Last updated: Mar 28, 2024

Simple Harmonic Motion Calculator

Table of contents

How to use the simple harmonic motion calculator What is the simple harmonic motion?Simple harmonic motion equations How to calculate the acceleration of an oscillating particle?

This simple harmonic motion calculator will help you find the displacement, velocity, and acceleration of an oscillating particle. All you need to do is determine the fundamental properties of the periodic motion (for example, its frequency and amplitude) and input them into the simple harmonic motion equations.

If you're interested in how a harmonic wave propagates in space, check out the harmonic wave equation calculator instead.

How to use the simple harmonic motion calculator

The simple harmonic motion calculator is easy to use. Follow these simple steps:

Enter the parameters of the harmonic motion that you know. These would typically be:
- The motion's amplitude ( $A$ );
- The motion's frequency ( $f$ ); and
- The time at which you want to capture the motion's other values ( $t$ ).
The simple harmonic motion calculator will calculate the values describing the motion at time $t$ for you. These are:
- The angular frequency ( $\omega$ );
- The displacement ( $y$ );
- The velocity ( $v$ ); and
- The acceleration ( $a$ ).

What is the simple harmonic motion?

Simple harmonic motion is a type of oscillating motion. A particle in this kind of motion always moves along the same path, with an acceleration towards a fixed point.
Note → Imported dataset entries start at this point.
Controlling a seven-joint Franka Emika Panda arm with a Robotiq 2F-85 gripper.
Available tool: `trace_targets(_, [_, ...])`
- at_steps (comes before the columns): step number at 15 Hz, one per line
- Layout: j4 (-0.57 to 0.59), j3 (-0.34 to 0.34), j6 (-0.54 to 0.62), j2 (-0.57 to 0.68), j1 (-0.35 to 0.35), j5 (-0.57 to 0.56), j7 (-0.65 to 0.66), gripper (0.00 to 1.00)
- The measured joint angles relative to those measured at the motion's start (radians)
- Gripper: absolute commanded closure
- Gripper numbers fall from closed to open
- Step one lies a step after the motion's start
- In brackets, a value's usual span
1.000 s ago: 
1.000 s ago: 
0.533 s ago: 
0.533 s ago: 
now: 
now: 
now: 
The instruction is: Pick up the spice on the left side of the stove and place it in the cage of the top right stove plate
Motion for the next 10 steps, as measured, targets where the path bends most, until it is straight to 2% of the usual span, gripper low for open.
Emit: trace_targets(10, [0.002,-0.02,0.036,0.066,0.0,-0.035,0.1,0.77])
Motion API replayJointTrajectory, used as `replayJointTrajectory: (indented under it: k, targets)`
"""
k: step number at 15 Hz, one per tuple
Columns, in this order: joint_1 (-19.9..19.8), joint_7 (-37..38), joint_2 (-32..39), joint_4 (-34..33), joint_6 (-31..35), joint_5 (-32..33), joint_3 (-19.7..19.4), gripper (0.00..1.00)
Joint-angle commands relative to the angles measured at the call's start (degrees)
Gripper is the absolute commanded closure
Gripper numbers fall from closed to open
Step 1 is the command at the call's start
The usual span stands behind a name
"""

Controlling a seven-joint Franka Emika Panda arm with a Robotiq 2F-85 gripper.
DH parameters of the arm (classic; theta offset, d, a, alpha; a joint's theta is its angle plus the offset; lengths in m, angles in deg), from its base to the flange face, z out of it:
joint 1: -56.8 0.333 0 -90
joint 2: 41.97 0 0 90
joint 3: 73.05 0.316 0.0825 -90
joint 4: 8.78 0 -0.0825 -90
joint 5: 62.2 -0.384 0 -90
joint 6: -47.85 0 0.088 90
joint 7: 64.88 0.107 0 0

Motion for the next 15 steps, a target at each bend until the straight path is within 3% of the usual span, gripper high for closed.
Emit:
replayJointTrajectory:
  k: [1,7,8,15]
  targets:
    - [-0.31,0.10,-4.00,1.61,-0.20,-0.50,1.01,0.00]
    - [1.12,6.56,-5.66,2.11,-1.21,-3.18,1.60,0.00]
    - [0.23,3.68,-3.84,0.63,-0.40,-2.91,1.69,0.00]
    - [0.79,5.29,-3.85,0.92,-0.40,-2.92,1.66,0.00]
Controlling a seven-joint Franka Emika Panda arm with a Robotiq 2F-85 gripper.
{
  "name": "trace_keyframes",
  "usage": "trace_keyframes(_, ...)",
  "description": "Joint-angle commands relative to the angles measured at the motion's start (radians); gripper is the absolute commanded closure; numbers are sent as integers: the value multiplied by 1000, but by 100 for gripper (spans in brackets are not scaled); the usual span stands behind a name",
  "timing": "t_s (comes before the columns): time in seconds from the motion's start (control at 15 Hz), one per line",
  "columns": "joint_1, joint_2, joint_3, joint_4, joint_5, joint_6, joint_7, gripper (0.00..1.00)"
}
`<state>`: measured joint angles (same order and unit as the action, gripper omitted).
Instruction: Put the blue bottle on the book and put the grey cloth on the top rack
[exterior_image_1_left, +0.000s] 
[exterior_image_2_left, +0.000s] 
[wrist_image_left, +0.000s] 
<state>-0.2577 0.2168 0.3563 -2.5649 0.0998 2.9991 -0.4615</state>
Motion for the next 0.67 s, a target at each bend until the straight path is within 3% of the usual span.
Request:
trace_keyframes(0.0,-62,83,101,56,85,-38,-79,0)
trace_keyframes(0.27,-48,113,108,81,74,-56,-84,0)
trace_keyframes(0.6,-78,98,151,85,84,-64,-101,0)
A great example of such a case can be the simple pendulum. A mass suspended on a string that is moved from its equilibrium position will move back and forth, always accelerating toward the equilibrium point. If we assume no energy loss, the pendulum will keep swinging forever. At the equilibrium point, the kinetic energy is maximal (see kinetic energy calculator).

Simple harmonic motion equations

If you know the period of oscillations, it is possible to calculate the position, velocity, and acceleration of the particle at every single point in time. All you have to do is apply the following simple harmonic motion equations:

\small \begin{aligned} {\scriptsize\bullet}\quad y &= A \cdot \sin(\omega t) \\ {\scriptsize\bullet}\quad v &= A \cdot \omega \cdot \cos(\omega t) \\ {\scriptsize\bullet}\quad a &= -A \cdot \omega^2 \cdot \sin(\omega t) \end{aligned}

where:

$A$ is the amplitude of oscillations;
$\omega$ is the angular frequency of oscillations in $\text{rad}/\text{s}$ ;
$t$ is the time at which you measure the particle's displacement;
$y$ is the displacement;
$v$ is the velocity; and
$a$ is the acceleration.

$\omega$ can be calculated as $\omega = 2\pi f$ , where $f$ is the frequency.

Our simple harmonic motion calculator uses these equations to work out the values other than what you give it.

How to calculate the acceleration of an oscillating particle?

Let's analyze the example of a particle in simple harmonic motion. We want to find out what is the displacement, velocity, and acceleration at $t = 1.4 \text{ s}$ .

Determine the frequency of oscillations. Let's assume it's equal to $f = 1 \text{ Hz}$ .
Calculate the angular frequency using the formula for angular frequency:

$\omega = 2\pi f = 6.28 \text{ rad/s}$ .
Decide on what is the amplitude of the oscillations. Let's take $A = 15 \text{ mm}$ .
Plug all of the values into the simple harmonic motion equations:

\footnotesize\qquad \begin{aligned} y &= 15 \cdot \sin(6.28 \cdot 1.4) \\ &= 8.82 \text{ mm} \\[1em] v &= 15 \cdot 6.28 \cdot \cos(6.28 \cdot 1.4) \\ &= -76.25 \text{ mm/s} \\[1em] a &= - 15 \cdot (6.28)^2 \cdot \sin(6.28 \cdot 1.4) \\ &= -348 \text{ mm/s}^2 \\ \end{aligned}

Of course, instead of calculating it manually, you can plug all of the values into the simple harmonic motion calculator.

Amplitude (A)

Time (t)

Frequency (f)

Angular frequency (ω)

Displacement (y)

Velocity (v)

Acceleration (a)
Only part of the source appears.